**WORK INSTRUCTIONS**
When you transcribe the listing that follows, keep every line exact and skip any picture.

**RECORDED DATA**
++++++++++++++++++++

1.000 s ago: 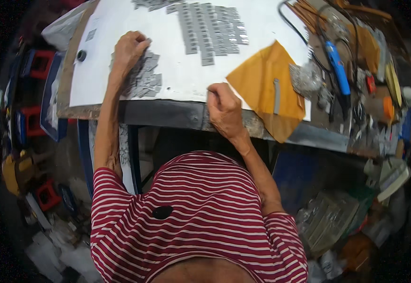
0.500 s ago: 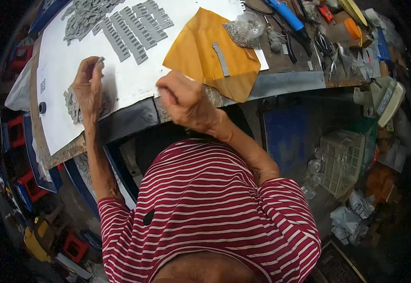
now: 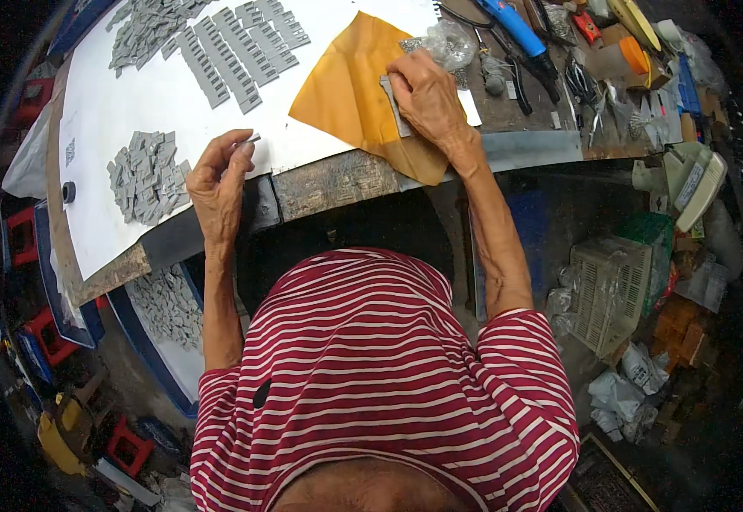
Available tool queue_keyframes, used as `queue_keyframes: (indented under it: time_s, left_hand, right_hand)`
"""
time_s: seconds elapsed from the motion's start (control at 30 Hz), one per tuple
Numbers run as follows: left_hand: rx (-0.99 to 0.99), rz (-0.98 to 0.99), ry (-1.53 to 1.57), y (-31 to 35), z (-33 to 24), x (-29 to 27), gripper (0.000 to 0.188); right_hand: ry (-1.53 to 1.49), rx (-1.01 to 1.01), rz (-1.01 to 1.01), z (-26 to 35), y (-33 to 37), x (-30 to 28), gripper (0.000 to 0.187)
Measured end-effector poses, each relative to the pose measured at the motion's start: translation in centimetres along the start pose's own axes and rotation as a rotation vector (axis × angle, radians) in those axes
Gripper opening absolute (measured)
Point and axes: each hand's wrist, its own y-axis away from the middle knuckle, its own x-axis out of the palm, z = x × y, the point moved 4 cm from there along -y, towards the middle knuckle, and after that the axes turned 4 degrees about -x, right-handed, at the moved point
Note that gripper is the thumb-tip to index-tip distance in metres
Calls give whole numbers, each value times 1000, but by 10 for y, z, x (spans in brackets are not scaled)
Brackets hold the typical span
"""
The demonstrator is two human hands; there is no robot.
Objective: The recorder is inspecting and organizing small grey components on a workbench.
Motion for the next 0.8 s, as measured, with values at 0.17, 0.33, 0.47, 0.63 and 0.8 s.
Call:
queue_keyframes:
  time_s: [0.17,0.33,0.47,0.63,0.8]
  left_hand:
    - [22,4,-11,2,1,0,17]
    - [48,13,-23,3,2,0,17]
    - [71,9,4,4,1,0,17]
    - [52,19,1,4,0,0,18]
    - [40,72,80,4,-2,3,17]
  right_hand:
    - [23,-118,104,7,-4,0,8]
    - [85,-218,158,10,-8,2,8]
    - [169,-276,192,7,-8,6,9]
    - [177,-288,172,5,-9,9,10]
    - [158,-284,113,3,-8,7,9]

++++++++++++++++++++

**COMPLETED TASK**
1.000 s ago: 
0.500 s ago: 
now: 
Available tool queue_keyframes, used as `queue_keyframes: (indented under it: time_s, left_hand, right_hand)`
"""
time_s: seconds elapsed from the motion's start (control at 30 Hz), one per tuple
Numbers run as follows: left_hand: rx (-0.99 to 0.99), rz (-0.98 to 0.99), ry (-1.53 to 1.57), y (-31 to 35), z (-33 to 24), x (-29 to 27), gripper (0.000 to 0.188); right_hand: ry (-1.53 to 1.49), rx (-1.01 to 1.01), rz (-1.01 to 1.01), z (-26 to 35), y (-33 to 37), x (-30 to 28), gripper (0.000 to 0.187)
Measured end-effector poses, each relative to the pose measured at the motion's start: translation in centimetres along the start pose's own axes and rotation as a rotation vector (axis × angle, radians) in those axes
Gripper opening absolute (measured)
Point and axes: each hand's wrist, its own y-axis away from the middle knuckle, its own x-axis out of the palm, z = x × y, the point moved 4 cm from there along -y, towards the middle knuckle, and after that the axes turned 4 degrees about -x, right-handed, at the moved point
Note that gripper is the thumb-tip to index-tip distance in metres
Calls give whole numbers, each value times 1000, but by 10 for y, z, x (spans in brackets are not scaled)
Brackets hold the typical span
"""
The demonstrator is two human hands; there is no robot.
Objective: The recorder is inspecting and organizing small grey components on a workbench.
Motion for the next 0.8 s, as measured, with values at 0.17, 0.33, 0.47, 0.63 and 0.8 s.
Call:
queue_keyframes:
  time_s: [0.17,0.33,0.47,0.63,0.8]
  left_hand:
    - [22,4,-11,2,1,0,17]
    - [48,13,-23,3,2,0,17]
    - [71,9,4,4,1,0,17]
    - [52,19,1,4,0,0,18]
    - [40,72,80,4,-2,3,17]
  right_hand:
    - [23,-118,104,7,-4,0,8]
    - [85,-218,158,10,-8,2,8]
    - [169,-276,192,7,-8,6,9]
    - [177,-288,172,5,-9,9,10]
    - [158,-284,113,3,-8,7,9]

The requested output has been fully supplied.